- Pierwsza dobra informacja jest taka, że otrzymałem zapewnienie ministra Nitrasa, że stadion, który jest za nami, a w zasadzie trybuna ulegną zmianie. Miasto będzie mogło rozstrzygnąć przetarg, mamy na to czas bodaj do 8 maja, na budowę tegoż stadionu. To zapewnienie jak i ocena projektu była wysoka. Jesteśmy już po finale, czekamy tylko na podpis. To zapewnienie z ministerstwa jest o tych środkach. Ten stadion zostanie wybudowany - zapowiada Jakub Kwaśny, kandydat na prezydenta Tarnowa.
Jakub Kwaśny zapowiada także, że będą środki na budowę i remonty orlików. Pieniądze na ten cel również mają pochodzić z rządowych i wojewódzkich dotacji. To tylko, jeden ze sposobów na popularyzację sportu wśród młodego pokolenia. Są też kolejne pomysły.
- Młodzież, dzieci powinny sport uprawiać, nie powinny uciekać z lekcji WF-u. Stąd wielkim sukcesem była tu na hali Jaskółka pierwsza ogólnopolska lekcja WF-u. Tego typu wydarzenia będą cyklicznie organizowane w Tarnowie - mówi.
Jakub Kwaśny zapewnia także, że tarnowskie kluby będą mogły trenować w mieście. - Obiekty będą udostępniane tarnowskim klubom na rozgrywki sportowe dzieci i młodzieży. Np. w weekendy na TOSiR-ze przy ul.

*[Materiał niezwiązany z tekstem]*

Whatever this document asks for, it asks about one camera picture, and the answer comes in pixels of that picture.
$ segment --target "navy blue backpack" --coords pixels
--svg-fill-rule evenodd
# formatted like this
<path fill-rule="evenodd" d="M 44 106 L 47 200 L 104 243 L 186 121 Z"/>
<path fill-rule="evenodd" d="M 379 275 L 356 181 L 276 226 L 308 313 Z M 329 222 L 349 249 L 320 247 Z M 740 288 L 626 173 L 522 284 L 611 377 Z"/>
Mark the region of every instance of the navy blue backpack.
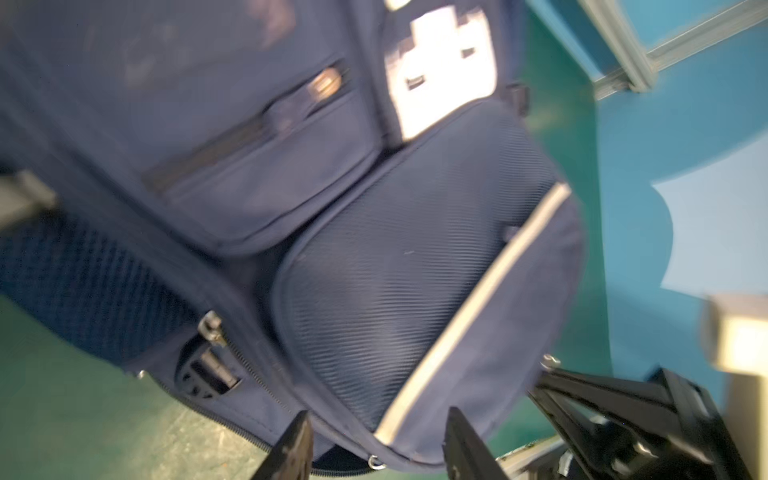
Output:
<path fill-rule="evenodd" d="M 518 114 L 522 0 L 38 0 L 0 31 L 0 163 L 57 208 L 0 292 L 314 472 L 440 472 L 540 371 L 581 275 Z"/>

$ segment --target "zipper track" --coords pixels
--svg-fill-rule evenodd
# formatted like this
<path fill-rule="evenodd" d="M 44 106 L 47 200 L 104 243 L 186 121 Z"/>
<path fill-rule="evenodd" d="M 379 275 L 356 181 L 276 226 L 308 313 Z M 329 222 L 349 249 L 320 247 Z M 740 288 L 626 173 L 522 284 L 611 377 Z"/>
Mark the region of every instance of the zipper track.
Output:
<path fill-rule="evenodd" d="M 204 409 L 203 407 L 199 406 L 196 403 L 191 402 L 190 400 L 184 398 L 183 396 L 177 395 L 165 383 L 154 378 L 151 374 L 149 374 L 149 376 L 154 380 L 155 383 L 157 383 L 157 385 L 164 392 L 166 392 L 174 400 L 181 403 L 188 409 L 192 410 L 198 415 L 202 415 L 207 419 L 212 420 L 213 422 L 216 422 L 217 424 L 223 426 L 224 428 L 230 430 L 231 432 L 238 434 L 243 439 L 246 439 L 248 442 L 254 444 L 259 450 L 267 454 L 269 454 L 272 451 L 272 446 L 270 444 L 266 443 L 259 437 L 255 436 L 253 433 L 248 432 L 246 429 L 239 427 L 238 425 L 230 422 L 229 420 L 225 419 L 222 416 L 219 416 L 207 409 Z M 311 474 L 318 477 L 356 477 L 356 476 L 365 475 L 373 472 L 374 471 L 370 468 L 364 468 L 360 470 L 322 470 L 320 468 L 312 467 Z"/>
<path fill-rule="evenodd" d="M 269 387 L 266 386 L 266 383 L 263 381 L 261 377 L 259 377 L 259 374 L 256 373 L 256 370 L 251 367 L 250 363 L 243 357 L 243 354 L 240 353 L 239 349 L 230 341 L 230 337 L 227 336 L 227 331 L 224 329 L 223 325 L 220 328 L 221 336 L 224 338 L 224 341 L 227 342 L 227 348 L 230 350 L 232 355 L 237 359 L 238 362 L 245 368 L 245 370 L 248 371 L 248 373 L 253 377 L 254 380 L 261 386 L 261 388 L 264 389 L 265 392 L 267 392 L 272 399 L 277 402 L 278 405 L 283 407 L 288 413 L 293 413 L 293 411 L 284 403 L 280 401 L 280 399 L 277 398 L 277 396 L 272 393 L 272 391 L 269 389 Z M 324 426 L 328 430 L 334 430 L 334 428 L 328 424 L 325 420 L 321 419 L 319 416 L 315 415 L 313 418 L 313 421 L 318 422 L 322 426 Z M 354 476 L 360 476 L 360 475 L 368 475 L 376 470 L 373 470 L 372 468 L 361 468 L 360 470 L 319 470 L 315 469 L 313 467 L 312 475 L 317 475 L 319 477 L 354 477 Z"/>
<path fill-rule="evenodd" d="M 328 105 L 328 103 L 335 101 L 347 91 L 345 86 L 349 82 L 349 68 L 343 61 L 338 61 L 330 65 L 330 67 L 339 70 L 342 85 L 330 97 L 317 101 L 309 112 L 309 116 L 315 114 L 318 110 Z M 311 81 L 312 79 L 305 81 L 299 88 L 305 88 Z M 272 129 L 264 123 L 262 116 L 263 112 L 220 134 L 218 137 L 198 147 L 191 154 L 176 157 L 167 163 L 150 169 L 141 175 L 141 181 L 149 191 L 157 195 L 163 195 L 184 178 L 195 174 L 205 167 L 211 167 L 222 160 L 226 160 L 229 156 L 243 150 L 245 147 L 250 146 L 254 150 L 262 147 L 276 138 Z"/>

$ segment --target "metal ring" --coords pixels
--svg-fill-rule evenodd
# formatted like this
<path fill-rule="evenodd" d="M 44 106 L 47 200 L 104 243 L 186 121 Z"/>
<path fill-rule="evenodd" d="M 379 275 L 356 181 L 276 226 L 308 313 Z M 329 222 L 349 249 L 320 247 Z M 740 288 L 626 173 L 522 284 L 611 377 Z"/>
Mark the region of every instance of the metal ring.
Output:
<path fill-rule="evenodd" d="M 541 361 L 541 366 L 544 367 L 544 370 L 547 370 L 548 372 L 559 369 L 560 368 L 560 360 L 554 358 L 550 354 L 544 355 L 543 360 Z"/>
<path fill-rule="evenodd" d="M 371 470 L 383 470 L 384 468 L 386 468 L 386 465 L 381 463 L 379 461 L 379 457 L 377 457 L 376 455 L 371 455 L 370 457 L 368 457 L 368 466 L 371 468 Z"/>

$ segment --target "mesh side pocket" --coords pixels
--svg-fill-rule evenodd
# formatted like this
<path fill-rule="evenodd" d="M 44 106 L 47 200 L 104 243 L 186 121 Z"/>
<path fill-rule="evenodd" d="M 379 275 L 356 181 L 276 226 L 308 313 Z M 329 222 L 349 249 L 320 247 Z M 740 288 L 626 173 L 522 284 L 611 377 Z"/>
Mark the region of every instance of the mesh side pocket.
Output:
<path fill-rule="evenodd" d="M 273 304 L 297 361 L 371 431 L 501 251 L 505 231 L 520 227 L 555 181 L 549 160 L 494 101 L 399 155 L 299 240 Z"/>
<path fill-rule="evenodd" d="M 79 349 L 116 365 L 196 318 L 130 252 L 64 214 L 0 234 L 0 293 Z"/>

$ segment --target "navy fabric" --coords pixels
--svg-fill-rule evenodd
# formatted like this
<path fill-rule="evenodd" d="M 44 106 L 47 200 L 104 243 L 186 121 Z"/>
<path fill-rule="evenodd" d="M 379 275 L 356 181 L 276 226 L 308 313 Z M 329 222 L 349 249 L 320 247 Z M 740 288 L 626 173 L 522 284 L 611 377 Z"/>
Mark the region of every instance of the navy fabric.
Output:
<path fill-rule="evenodd" d="M 499 6 L 499 27 L 503 32 L 502 42 L 497 45 L 497 57 L 506 58 L 499 74 L 503 85 L 509 86 L 520 81 L 519 75 L 525 63 L 525 19 L 528 10 L 525 0 L 502 0 Z"/>
<path fill-rule="evenodd" d="M 9 23 L 3 83 L 30 97 L 12 121 L 32 109 L 57 149 L 209 253 L 280 242 L 378 157 L 372 102 L 357 89 L 366 76 L 330 0 L 41 0 Z M 293 134 L 249 132 L 340 61 L 348 85 Z M 195 158 L 206 147 L 211 158 Z M 148 190 L 142 178 L 167 164 L 186 174 Z"/>
<path fill-rule="evenodd" d="M 239 350 L 223 361 L 243 383 L 188 402 L 268 443 L 309 407 L 323 420 L 324 463 L 349 459 L 336 444 L 439 470 L 434 432 L 389 449 L 371 431 L 505 232 L 554 182 L 513 109 L 475 102 L 382 157 L 308 227 L 274 286 L 271 269 L 289 235 L 368 172 L 383 138 L 402 146 L 383 56 L 411 20 L 447 4 L 485 10 L 499 85 L 510 83 L 519 46 L 505 44 L 514 22 L 502 12 L 520 0 L 413 0 L 394 13 L 353 0 L 28 2 L 0 48 L 0 148 L 93 223 L 50 217 L 1 238 L 3 291 L 172 392 L 180 345 L 216 310 Z M 339 93 L 303 109 L 289 133 L 270 127 L 263 112 L 330 65 L 343 69 Z M 177 164 L 178 180 L 149 187 L 152 172 Z M 500 315 L 489 312 L 489 322 Z M 503 409 L 487 407 L 498 421 Z"/>
<path fill-rule="evenodd" d="M 181 352 L 184 344 L 192 338 L 193 334 L 194 332 L 170 338 L 162 350 L 144 359 L 144 368 L 150 371 L 152 378 L 163 387 L 171 390 L 174 388 Z M 226 395 L 197 402 L 198 408 L 209 415 L 213 414 L 224 419 L 238 429 L 255 436 L 261 442 L 268 445 L 277 443 L 296 415 L 296 411 L 289 406 L 280 405 L 253 379 L 232 353 L 226 349 L 216 349 L 216 356 L 233 376 L 240 379 L 240 383 Z M 320 458 L 333 446 L 333 442 L 316 433 L 313 457 Z"/>
<path fill-rule="evenodd" d="M 424 389 L 392 448 L 442 464 L 451 406 L 489 438 L 533 385 L 539 362 L 568 318 L 581 278 L 584 235 L 578 208 L 566 200 L 550 219 Z"/>
<path fill-rule="evenodd" d="M 79 349 L 119 366 L 198 317 L 118 242 L 67 215 L 0 235 L 0 293 Z"/>
<path fill-rule="evenodd" d="M 392 399 L 554 183 L 508 105 L 478 101 L 318 219 L 285 260 L 273 317 L 373 431 Z"/>

Wojska Polskiego obiekt będzie udostępniany bezpłatnie dla tarnowskich klubów jeśli uda mi się wygrać wybory w drugiej turze - deklaruje.
Jakub Kwaśny chce wspierać także niszowe dyscypliny sportu.
Kandydat na prezydenta Tarnowa w trakcie spotkania z mediami apelował także o udział w wyborach 21 kwietnia.